• **What this task involves**
Copy the listing as it is written, and leave each picture out.

• **Data section**
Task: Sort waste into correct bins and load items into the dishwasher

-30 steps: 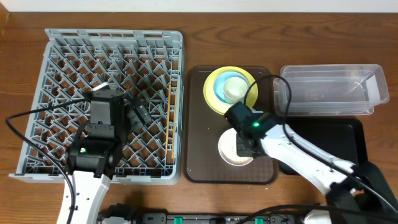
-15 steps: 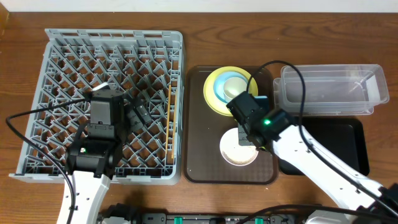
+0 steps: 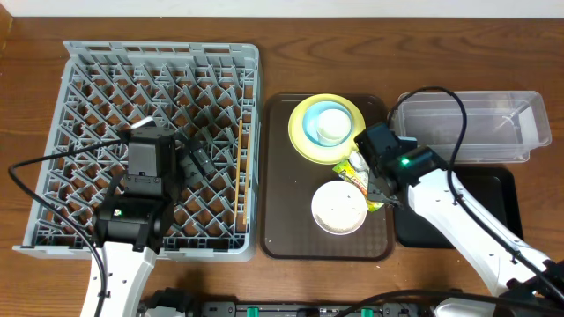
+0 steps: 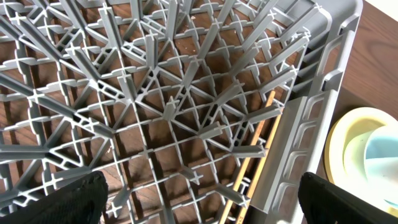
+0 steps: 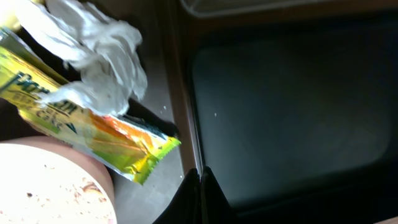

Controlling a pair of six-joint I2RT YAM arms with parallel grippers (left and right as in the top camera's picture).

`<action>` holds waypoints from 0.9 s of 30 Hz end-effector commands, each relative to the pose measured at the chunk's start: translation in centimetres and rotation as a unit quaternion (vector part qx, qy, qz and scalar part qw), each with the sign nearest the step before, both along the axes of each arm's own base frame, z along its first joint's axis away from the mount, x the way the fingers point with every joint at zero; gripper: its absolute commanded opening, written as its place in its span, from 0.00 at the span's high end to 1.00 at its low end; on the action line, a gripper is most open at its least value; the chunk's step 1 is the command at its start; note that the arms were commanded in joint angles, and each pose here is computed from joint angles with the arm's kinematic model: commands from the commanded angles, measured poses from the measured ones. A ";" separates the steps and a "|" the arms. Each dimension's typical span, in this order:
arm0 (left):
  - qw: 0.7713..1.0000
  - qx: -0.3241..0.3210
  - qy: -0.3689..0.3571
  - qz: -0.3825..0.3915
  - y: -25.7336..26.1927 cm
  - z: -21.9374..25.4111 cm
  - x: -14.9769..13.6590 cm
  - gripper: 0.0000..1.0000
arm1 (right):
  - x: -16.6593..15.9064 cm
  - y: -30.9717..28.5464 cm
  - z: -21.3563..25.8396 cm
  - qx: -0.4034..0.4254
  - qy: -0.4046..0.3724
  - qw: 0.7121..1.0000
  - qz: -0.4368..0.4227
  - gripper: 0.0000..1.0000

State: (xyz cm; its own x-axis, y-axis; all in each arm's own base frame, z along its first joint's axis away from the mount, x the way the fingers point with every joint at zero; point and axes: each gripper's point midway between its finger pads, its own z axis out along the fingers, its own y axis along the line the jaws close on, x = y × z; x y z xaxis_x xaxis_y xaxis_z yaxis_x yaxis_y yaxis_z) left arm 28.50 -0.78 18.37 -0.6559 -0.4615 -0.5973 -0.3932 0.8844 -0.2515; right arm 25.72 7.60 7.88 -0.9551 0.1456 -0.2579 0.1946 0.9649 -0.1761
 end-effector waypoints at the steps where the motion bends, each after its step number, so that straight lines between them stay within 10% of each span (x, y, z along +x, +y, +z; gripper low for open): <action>1: 1.000 -0.002 0.004 0.006 0.1 -0.3 -0.1 0.02 | -0.4 0.1 -0.7 0.007 0.014 1.000 0.002 0.99; 27: 1.000 -0.002 0.004 0.006 0.1 -0.3 -0.1 0.02 | -3.0 3.1 -3.6 0.106 0.070 0.992 0.012 0.98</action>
State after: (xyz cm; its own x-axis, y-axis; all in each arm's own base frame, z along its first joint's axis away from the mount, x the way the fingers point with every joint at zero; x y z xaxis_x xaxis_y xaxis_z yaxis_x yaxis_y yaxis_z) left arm 28.50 -0.78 18.37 -0.6559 -0.4615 -0.5973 -0.3932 0.8844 -0.2515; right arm 23.34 9.77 4.70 -0.9773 0.1590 -0.1399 0.1669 0.9849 -0.0465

• **Task output**
Task: Sort waste into correct bins and load items into the dishwasher

-30 steps: 
-15 steps: 
+0 steps: 
+0 steps: 
+0 steps: 

Controlling a pair of six-joint I2RT YAM arms with parallel grippers (left and right as in the top camera's picture).

`<action>` holds waypoints from 0.9 s of 30 Hz end-effector commands, each relative to the pose measured at the chunk's start: translation in centimetres and rotation as a unit quaternion (vector part qx, qy, qz and scalar part qw), each with the sign nearest the step before, both along the axes of each arm's own base frame, z along its first joint's axis away from the mount, x the way the fingers point with every joint at zero; gripper: its absolute commanded opening, written as its place in its span, from 0.00 at the span's high end to 1.00 at its low end; on the action line, a gripper is most open at its least value; the chunk's step 1 is the command at its start; note that the arms were commanded in joint angles, and each pose here is computed from joint angles with the arm's kinematic model: commands from the commanded angles, measured poses from the measured ones. A ";" separates the steps and a "|" the arms. Each dimension's typical span, in this order:
arm0 (left):
  - qw: 0.7713..1.0000
  - qx: -0.3241..0.3210
  - qy: -0.3689..0.3571
  - qz: -0.3825..0.3915
  - y: -25.7336..26.1927 cm
  - z: -21.9374..25.4111 cm
  - x: -14.9769..13.6590 cm
  - gripper: 0.0000..1.0000
arm1 (right):
  - x: -16.6593..15.9064 cm
  - y: -30.9717..28.5464 cm
  - z: -21.3563..25.8396 cm
  - qx: -0.4034..0.4254
  - qy: -0.4046..0.3724
  - qw: 0.7121..1.0000
  - qz: -0.4368..0.4227
  - gripper: 0.0000..1.0000

State: (xyz cm; its own x-axis, y-axis; all in each arm's own base frame, z along its first joint's axis away from the mount, x the way the fingers point with every joint at zero; point and axes: each gripper's point midway between its finger pads, its own z axis out along the fingers, its own y axis along the line the jaws close on, x = y × z; x y z xaxis_x xaxis_y xaxis_z yaxis_x yaxis_y yaxis_z) left arm 28.50 -0.78 18.37 -0.6559 -0.4615 -0.5973 -0.3932 0.8844 -0.2515; right arm 25.72 7.60 7.88 -0.9551 0.1456 -0.2579 0.1946 0.9649 -0.1761
 end-effector waypoints at the steps where the motion bends, each after its step number, so that straight lines between them stay within 10% of each span (x, y, z along +x, +y, +z; gripper low for open): <action>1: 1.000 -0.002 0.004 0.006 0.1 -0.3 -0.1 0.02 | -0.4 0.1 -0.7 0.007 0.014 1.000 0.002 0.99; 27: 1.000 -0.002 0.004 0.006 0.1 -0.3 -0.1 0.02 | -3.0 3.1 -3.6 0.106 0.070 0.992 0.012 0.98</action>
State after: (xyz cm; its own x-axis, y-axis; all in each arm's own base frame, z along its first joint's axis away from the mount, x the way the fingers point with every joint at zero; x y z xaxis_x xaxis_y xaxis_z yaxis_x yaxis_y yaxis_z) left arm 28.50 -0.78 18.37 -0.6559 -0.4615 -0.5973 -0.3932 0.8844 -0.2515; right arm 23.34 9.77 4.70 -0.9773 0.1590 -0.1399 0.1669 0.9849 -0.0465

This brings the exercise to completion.